What you should do →
The material below holds a span beginning at the line with "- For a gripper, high" and ending at the line with "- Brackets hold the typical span". Quote that span exactly, both ends included, and only that span.

Data block →

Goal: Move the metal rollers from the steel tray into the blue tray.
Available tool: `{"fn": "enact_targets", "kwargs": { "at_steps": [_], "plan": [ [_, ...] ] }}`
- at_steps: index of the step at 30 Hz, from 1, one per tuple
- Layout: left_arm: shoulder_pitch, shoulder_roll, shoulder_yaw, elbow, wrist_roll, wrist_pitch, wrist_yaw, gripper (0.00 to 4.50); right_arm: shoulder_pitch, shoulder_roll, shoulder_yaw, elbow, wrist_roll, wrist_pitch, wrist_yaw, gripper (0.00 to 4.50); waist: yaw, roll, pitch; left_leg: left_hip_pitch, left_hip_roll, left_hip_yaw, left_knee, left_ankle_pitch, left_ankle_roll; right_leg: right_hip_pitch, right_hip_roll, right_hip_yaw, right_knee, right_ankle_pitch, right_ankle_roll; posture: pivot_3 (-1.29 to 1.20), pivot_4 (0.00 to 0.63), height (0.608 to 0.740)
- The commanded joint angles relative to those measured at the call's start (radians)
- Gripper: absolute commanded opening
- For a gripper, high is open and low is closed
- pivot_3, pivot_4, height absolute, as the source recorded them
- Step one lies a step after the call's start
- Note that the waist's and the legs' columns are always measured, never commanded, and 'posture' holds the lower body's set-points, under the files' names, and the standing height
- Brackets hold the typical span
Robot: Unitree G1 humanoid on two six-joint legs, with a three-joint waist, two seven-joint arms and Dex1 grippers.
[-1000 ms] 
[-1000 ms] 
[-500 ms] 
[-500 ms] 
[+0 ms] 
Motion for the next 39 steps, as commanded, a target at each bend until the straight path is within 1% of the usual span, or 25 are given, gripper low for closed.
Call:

Written answer →
- For a gripper, high is open and low is closed
- pivot_3, pivot_4, height absolute, as the source recorded them
- Step one lies a step after the call's start
- Note that the waist's and the legs' columns are always measured, never commanded, and 'posture' holds the lower body's set-points, under the files' names, and the standing height
- Brackets hold the typical span

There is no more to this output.